:: THE INPUT
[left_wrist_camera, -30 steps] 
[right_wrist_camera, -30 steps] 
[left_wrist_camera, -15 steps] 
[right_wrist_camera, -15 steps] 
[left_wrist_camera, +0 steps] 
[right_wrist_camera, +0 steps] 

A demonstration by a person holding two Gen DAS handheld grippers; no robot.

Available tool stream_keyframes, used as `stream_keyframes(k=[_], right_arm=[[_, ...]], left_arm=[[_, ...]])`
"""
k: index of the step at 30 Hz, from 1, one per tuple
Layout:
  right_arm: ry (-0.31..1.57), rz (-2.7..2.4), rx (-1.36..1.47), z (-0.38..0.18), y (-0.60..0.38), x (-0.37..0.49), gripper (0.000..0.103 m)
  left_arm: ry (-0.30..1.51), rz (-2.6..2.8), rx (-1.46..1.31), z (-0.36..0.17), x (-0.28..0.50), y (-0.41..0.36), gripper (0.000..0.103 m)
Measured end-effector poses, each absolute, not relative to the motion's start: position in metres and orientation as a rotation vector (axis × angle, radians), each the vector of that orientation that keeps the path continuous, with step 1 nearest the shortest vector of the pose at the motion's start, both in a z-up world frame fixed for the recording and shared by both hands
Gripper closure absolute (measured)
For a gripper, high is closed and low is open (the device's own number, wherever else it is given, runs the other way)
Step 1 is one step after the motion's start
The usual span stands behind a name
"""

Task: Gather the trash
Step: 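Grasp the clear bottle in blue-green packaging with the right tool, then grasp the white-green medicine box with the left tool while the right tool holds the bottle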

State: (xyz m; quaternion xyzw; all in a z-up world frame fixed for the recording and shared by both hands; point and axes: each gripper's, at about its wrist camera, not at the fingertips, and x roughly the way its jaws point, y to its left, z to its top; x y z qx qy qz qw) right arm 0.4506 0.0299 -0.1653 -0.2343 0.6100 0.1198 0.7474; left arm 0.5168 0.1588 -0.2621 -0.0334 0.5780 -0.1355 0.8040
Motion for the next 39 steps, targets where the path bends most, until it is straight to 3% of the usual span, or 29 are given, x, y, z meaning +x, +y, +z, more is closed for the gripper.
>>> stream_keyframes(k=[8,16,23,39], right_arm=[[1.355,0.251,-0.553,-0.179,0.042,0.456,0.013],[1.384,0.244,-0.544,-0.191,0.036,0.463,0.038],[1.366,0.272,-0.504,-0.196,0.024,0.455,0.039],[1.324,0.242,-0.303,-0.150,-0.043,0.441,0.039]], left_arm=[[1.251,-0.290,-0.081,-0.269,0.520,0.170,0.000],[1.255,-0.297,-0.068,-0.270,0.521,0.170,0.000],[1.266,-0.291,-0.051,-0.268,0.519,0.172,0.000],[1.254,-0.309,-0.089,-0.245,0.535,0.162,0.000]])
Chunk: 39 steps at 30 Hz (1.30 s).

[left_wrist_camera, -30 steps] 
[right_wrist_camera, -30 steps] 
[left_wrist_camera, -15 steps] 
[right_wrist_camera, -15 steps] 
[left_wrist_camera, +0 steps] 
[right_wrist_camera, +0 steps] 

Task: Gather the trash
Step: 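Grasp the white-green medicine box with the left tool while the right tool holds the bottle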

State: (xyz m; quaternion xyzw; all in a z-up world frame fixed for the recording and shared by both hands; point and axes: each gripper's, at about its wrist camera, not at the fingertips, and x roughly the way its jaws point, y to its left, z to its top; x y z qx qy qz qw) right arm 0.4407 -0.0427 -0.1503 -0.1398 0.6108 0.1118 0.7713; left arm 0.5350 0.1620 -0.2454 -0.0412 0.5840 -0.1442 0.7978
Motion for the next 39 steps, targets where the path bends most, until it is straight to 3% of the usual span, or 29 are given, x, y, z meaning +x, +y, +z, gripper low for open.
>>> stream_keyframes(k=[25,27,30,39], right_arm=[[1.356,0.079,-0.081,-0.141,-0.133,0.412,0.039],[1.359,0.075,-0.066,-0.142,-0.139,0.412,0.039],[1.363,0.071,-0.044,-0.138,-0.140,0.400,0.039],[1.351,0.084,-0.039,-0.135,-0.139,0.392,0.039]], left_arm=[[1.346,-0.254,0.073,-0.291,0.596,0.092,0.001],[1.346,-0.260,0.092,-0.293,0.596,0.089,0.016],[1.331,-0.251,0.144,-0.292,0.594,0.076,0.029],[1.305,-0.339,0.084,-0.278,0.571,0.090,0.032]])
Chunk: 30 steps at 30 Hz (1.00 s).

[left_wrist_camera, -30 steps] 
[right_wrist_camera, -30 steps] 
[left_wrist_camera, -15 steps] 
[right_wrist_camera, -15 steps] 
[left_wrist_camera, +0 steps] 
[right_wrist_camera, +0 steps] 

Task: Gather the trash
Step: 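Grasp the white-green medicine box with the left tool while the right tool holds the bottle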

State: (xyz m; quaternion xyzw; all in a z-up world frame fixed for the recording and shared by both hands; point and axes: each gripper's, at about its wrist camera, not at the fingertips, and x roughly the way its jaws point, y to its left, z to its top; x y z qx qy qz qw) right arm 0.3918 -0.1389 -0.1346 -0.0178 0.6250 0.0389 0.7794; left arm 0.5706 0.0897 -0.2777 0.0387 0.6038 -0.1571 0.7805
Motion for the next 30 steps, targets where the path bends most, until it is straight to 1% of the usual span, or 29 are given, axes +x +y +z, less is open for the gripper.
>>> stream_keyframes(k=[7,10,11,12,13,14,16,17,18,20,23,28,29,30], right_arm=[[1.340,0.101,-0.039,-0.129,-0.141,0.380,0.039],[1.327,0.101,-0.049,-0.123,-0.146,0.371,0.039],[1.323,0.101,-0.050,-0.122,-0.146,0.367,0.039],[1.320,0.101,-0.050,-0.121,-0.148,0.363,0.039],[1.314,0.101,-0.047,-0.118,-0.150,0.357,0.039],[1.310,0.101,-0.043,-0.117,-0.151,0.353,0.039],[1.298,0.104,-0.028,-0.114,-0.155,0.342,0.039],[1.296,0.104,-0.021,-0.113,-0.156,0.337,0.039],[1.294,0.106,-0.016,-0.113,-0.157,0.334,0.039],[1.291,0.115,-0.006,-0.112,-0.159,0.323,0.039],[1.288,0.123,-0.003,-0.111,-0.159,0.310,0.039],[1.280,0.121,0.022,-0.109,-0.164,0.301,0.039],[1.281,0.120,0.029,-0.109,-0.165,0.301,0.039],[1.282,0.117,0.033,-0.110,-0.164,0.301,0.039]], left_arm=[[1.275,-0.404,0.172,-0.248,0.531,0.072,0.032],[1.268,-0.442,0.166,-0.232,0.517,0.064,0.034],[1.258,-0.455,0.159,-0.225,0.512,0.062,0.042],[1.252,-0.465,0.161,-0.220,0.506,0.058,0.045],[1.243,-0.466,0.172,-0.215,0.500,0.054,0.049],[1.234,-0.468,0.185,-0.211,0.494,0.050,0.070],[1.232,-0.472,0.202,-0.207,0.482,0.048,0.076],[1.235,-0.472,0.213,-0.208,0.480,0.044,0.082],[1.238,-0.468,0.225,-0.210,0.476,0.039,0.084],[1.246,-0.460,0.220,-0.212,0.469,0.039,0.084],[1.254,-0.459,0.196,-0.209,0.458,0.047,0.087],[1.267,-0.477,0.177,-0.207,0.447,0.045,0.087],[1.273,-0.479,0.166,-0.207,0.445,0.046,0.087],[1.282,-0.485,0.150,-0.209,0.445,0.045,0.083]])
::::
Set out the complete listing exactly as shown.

[left_wrist_camera, -30 steps] 
[right_wrist_camera, -30 steps] 
[left_wrist_camera, -15 steps] 
[right_wrist_camera, -15 steps] 
[left_wrist_camera, +0 steps] 
[right_wrist_camera, +0 steps] 

A demonstration by a person holding two Gen DAS handheld grippers; no robot.

Available tool stream_keyframes, used as `stream_keyframes(k=[_], right_arm=[[_, ...]], left_arm=[[_, ...]])`
"""
k: index of the step at 30 Hz, from 1, one per tuple
Layout:
  right_arm: ry (-0.31..1.57), rz (-2.7..2.4), rx (-1.36..1.47), z (-0.38..0.18), y (-0.60..0.38), x (-0.37..0.49), gripper (0.000..0.103 m)
  left_arm: ry (-0.30..1.51), rz (-2.6..2.8), rx (-1.46..1.31), z (-0.36..0.17), x (-0.28..0.50), y (-0.41..0.36), gripper (0.000..0.103 m)
Measured end-effector poses, each absolute, not relative to the motion's start: position in metres and orientation as a rotation vector (axis × angle, radians), each the vector of that orientation that keeps the path continuous, with step 1 nearest the shortest vector of the pose at the motion's start, both in a z-up world frame fixed for the recording and shared by both hands
Gripper closure absolute (measured)
For a gripper, high is closed and low is open (the device's own number, wherever else it is given, runs the other way)
Step 1 is one step after the motion's start
The usual span stands behind a name
"""

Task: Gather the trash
Step: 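Grasp the clear bottle in blue-green packaging with the right tool, then grasp the white-green medicine box with the left tool while the right tool holds the bottle
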
State: (xyz m; quaternion xyzw; all in a z-up world frame fixed for the recording and shared by both hands; point and axes: each gripper's, at about its wrist camera, not at the fingertips, and x roughly the way its jaws point, y to its left, z to its top; x y z qx qy qz qw) right arm 0.4506 0.0299 -0.1653 -0.2343 0.6100 0.1198 0.7474; left arm 0.5168 0.1588 -0.2621 -0.0334 0.5780 -0.1355 0.8040
Motion for the next 39 steps, targets where the path bends most, until it is straight to 3% of the usual span, or 29 are given, x, y, z meaning +x, +y, +z, more is closed for the gripper.
>>> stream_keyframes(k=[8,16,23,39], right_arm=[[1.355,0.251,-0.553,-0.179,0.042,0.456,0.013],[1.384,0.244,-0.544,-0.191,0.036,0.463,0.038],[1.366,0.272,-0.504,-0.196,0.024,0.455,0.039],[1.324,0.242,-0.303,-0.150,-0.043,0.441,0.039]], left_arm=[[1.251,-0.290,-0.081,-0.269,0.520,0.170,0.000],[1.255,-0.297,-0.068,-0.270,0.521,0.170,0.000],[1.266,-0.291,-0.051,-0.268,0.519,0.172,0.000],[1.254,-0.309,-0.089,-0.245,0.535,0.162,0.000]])
Chunk: 39 steps at 30 Hz (1.30 s).

[left_wrist_camera, -30 steps] 
[right_wrist_camera, -30 steps] 
[left_wrist_camera, -15 steps] 
[right_wrist_camera, -15 steps] 
[left_wrist_camera, +0 steps] 
[right_wrist_camera, +0 steps] 

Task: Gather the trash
Step: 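Grasp the white-green medicine box with the left tool while the right tool holds the bottle
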
State: (xyz m; quaternion xyzw; all in a z-up world frame fixed for the recording and shared by both hands; point and axes: each gripper's, at about its wrist camera, not at the fingertips, and x roughly the way its jaws point, y to its left, z to its top; x y z qx qy qz qw) right arm 0.4407 -0.0427 -0.1503 -0.1398 0.6108 0.1118 0.7713; left arm 0.5350 0.1620 -0.2454 -0.0412 0.5840 -0.1442 0.7978
Motion for the next 39 steps, targets where the path bends most, until it is straight to 3% of the usual span, or 29 are given, x, y, z meaning +x, +y, +z, gripper low for open.
>>> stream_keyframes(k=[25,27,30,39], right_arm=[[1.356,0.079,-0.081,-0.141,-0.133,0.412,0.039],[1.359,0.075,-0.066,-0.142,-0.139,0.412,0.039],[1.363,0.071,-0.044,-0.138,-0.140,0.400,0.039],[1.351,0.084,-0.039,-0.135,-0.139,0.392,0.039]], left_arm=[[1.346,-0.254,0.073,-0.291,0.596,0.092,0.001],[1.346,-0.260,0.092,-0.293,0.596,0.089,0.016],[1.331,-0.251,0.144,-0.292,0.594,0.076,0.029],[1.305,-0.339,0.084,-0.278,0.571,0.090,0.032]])
Chunk: 30 steps at 30 Hz (1.00 s).

[left_wrist_camera, -30 steps] 
[right_wrist_camera, -30 steps] 
[left_wrist_camera, -15 steps] 
[right_wrist_camera, -15 steps] 
[left_wrist_camera, +0 steps] 
[right_wrist_camera, +0 steps] 

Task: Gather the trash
Step: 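Grasp the white-green medicine box with the left tool while the right tool holds the bottle
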
State: (xyz m; quaternion xyzw; all in a z-up world frame fixed for the recording and shared by both hands; point and axes: each gripper's, at about its wrist camera, not at the fingertips, and x roughly the way its jaws point, y to its left, z to its top; x y z qx qy qz qw) right arm 0.3918 -0.1389 -0.1346 -0.0178 0.6250 0.0389 0.7794; left arm 0.5706 0.0897 -0.2777 0.0387 0.6038 -0.1571 0.7805
Motion for the next 30 steps, targets where the path bends most, until it is straight to 1% of the usual span, or 29 are given, axes +x +y +z, less is open for the gripper.
>>> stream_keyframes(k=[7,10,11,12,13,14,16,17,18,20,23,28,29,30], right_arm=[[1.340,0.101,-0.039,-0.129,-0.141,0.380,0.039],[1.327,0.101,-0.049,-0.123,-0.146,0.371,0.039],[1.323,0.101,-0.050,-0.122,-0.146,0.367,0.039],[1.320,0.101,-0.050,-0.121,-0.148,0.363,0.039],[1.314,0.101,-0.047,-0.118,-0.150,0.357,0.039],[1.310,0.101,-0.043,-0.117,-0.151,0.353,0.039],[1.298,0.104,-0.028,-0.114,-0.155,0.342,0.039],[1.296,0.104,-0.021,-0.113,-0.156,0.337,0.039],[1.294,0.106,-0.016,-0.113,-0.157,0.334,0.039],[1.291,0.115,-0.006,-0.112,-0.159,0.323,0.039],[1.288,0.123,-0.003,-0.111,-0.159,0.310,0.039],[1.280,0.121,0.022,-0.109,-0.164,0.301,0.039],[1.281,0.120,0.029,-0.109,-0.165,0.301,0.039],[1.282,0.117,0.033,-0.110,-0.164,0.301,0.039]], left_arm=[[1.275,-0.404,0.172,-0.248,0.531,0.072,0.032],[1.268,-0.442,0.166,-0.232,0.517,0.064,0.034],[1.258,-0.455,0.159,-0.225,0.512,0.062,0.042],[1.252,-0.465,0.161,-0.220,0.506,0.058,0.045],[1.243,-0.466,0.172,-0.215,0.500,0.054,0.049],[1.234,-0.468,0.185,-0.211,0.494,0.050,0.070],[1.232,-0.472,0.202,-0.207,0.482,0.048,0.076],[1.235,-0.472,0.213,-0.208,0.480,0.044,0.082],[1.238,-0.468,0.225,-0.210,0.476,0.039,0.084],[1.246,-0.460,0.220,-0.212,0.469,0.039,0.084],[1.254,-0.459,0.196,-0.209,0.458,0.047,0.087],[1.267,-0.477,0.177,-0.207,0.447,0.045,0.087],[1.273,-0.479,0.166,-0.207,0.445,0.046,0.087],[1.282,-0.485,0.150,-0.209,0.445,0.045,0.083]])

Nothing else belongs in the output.